* **About this task**
Begin with the line below holding "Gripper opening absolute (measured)" and go on through the line holding "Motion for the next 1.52", duplicating each line exactly and leaving out pictures.

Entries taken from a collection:
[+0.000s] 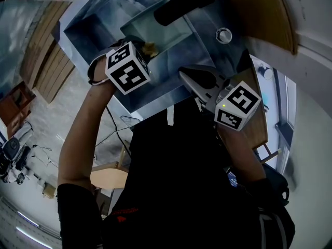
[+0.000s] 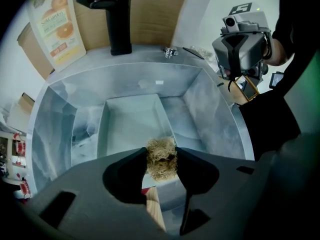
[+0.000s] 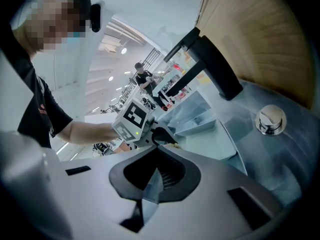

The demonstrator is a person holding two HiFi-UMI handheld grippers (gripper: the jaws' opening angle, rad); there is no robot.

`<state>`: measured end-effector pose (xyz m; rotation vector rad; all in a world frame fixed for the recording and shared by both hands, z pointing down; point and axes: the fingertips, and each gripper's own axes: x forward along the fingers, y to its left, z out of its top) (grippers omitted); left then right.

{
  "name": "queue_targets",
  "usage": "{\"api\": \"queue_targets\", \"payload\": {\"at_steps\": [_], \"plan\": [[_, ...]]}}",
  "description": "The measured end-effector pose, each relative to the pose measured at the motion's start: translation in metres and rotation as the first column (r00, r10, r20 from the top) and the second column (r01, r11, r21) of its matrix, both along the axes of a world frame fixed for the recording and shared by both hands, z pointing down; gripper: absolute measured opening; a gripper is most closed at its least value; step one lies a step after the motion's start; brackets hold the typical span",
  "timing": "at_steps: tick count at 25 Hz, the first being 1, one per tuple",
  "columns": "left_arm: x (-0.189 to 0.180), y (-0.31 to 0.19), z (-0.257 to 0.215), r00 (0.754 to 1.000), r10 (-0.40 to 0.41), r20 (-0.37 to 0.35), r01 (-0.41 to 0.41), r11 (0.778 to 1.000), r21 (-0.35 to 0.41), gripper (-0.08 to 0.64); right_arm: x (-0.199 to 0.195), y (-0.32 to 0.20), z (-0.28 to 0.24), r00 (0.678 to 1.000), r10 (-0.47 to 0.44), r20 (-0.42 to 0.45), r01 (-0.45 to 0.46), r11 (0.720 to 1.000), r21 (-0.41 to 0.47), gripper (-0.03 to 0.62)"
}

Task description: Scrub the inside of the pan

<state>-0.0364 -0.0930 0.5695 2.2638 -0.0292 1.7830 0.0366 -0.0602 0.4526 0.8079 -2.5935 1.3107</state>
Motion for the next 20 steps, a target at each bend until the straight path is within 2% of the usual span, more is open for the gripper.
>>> {"api": "queue_targets", "payload": {"at_steps": [12, 20], "plan": [[0.000, -0.050, -0.008, 0.998, -0.053, -0.030, 0.055, 0.996, 0.070, 0.178, 0.007, -0.013, 0.000, 1.000, 0.006, -0.013, -0.006, 1.000, -0.005, 0.005], [-0.003, -0.086, 0.003, 0.998, -0.059, -0.027, 0.061, 0.995, 0.079, 0.178, 0.013, -0.022, 0.007, 0.999, 0.034, -0.027, -0.035, 0.999, -0.024, 0.005]]}}
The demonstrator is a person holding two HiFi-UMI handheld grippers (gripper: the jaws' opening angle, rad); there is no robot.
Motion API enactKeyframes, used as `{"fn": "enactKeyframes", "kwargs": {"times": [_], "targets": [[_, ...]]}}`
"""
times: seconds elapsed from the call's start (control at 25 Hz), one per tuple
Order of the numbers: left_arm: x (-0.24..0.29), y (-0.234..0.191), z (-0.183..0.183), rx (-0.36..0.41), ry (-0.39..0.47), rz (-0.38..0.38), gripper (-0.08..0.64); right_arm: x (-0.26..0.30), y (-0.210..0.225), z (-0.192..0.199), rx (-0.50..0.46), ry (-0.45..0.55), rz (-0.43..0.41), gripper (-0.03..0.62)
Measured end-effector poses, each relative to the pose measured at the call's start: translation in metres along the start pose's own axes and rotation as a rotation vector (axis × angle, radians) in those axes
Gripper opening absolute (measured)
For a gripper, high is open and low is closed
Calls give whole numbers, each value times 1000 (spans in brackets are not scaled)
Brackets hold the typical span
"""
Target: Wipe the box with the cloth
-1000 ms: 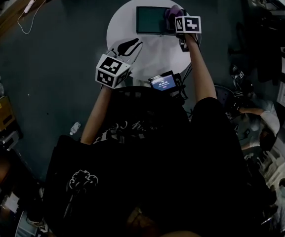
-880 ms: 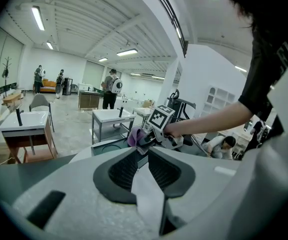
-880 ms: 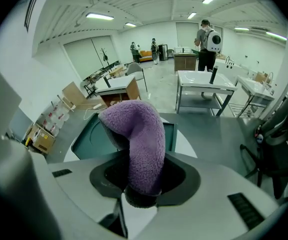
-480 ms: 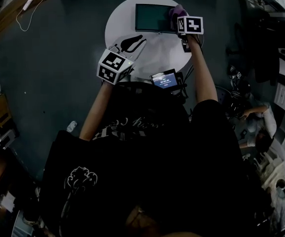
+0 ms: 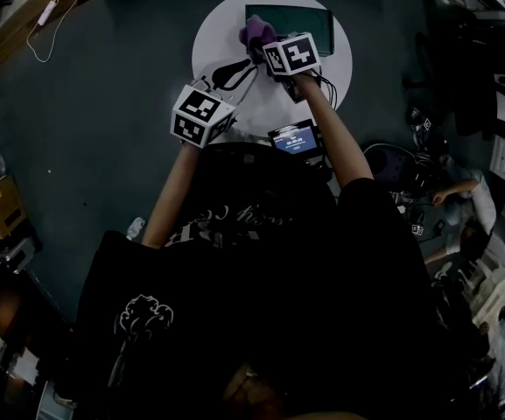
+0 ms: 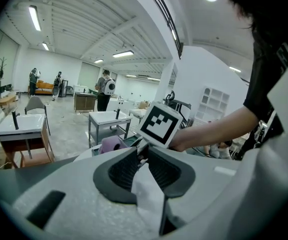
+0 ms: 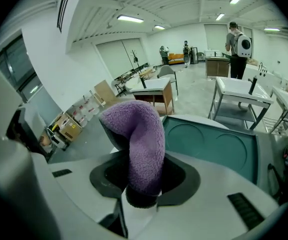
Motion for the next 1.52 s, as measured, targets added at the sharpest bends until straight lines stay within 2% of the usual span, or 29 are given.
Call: {"fn": "enactKeyframes", "kwargs": {"times": [0.12, 0.24, 0.36, 1.16, 1.36, 1.52], "targets": [[1, -4, -4, 2, 6, 16, 60, 19, -1, 5, 7, -40, 17, 110], [0, -9, -6, -9, 20, 34, 60, 29, 8, 15, 27, -92, 71, 110], [1, -12, -4, -21, 28, 58, 60, 24, 16, 24, 64, -89, 91, 110], [21, 6, -12, 18, 1, 146, 60, -83, 98, 78, 199, -87, 342, 110], [21, 2, -9, 18, -9, 140, 60, -90, 106, 82, 218, -86, 346, 110], [20, -1, -8, 10, -7, 126, 60, -90, 98, 79, 191, -82, 337, 110]]}}
Point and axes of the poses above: the fingertips, and each gripper's own axes: x forward along the fingers, y to its right, z out of its underside, the point moved 10 cm from there along -x, backward along the fingers, and after that the axes turned 14 degrees about -z, right-handed, at the moved point
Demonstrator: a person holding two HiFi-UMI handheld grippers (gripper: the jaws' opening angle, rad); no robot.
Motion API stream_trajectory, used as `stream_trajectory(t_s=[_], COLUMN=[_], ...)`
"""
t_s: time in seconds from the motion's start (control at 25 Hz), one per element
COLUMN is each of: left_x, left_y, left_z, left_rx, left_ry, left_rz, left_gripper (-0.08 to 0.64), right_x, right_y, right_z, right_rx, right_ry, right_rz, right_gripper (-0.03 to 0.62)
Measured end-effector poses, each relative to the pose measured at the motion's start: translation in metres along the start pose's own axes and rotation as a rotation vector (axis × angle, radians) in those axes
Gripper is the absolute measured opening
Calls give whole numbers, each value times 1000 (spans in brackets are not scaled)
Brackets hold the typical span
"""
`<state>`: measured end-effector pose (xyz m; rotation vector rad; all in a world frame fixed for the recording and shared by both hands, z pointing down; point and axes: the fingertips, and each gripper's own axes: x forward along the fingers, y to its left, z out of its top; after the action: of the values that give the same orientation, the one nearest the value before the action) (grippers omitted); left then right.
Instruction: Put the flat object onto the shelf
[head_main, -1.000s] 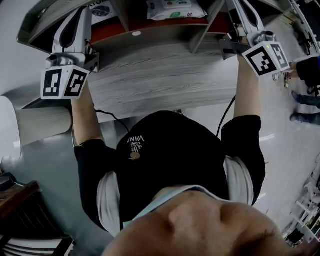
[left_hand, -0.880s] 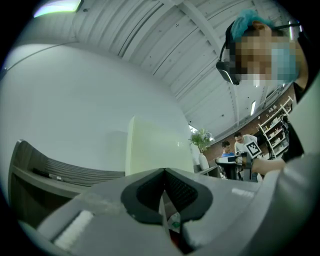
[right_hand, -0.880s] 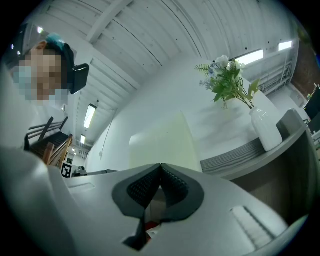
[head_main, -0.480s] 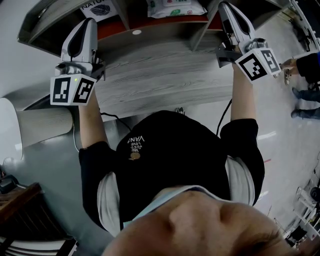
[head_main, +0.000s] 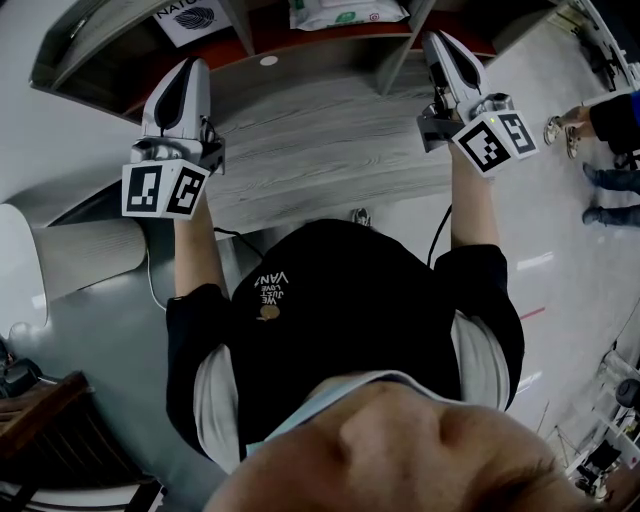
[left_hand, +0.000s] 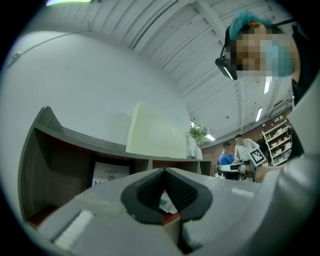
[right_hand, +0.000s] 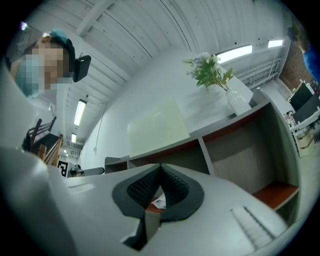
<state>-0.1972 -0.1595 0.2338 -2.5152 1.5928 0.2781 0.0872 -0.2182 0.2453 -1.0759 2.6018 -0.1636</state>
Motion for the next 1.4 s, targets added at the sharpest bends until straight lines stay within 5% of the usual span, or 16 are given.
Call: stream_trajectory(t_s=[1.4], left_x=[-33], left_y=[-44], left_z=[-129], left_rx=[-178], left_ry=[234], left_rz=[-75], left_gripper=[2], right_x=[-65], right_y=[8], right_z=[-132], right_rx=[182], right_ry=[172], right_rz=[-169], right_gripper=[0])
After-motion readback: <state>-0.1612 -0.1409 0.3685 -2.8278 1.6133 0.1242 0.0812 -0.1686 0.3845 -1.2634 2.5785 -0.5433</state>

* **Answer box**
Gripper opening absolute (measured)
For a gripper, high is open and low is closed
Calls give whole numbers, each value times 1000 (spans in brackets are not scaled)
Brackets hold the typical span
"""
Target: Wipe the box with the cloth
-1000 ms: 
-880 ms: 
-880 ms: 
-480 ms: 
+0 ms: 
+0 ms: 
+0 ms: 
Motion for the next 1.52 s, as measured, targets added at the sharpest bends until straight lines stay within 2% of the usual span, or 29 are given.

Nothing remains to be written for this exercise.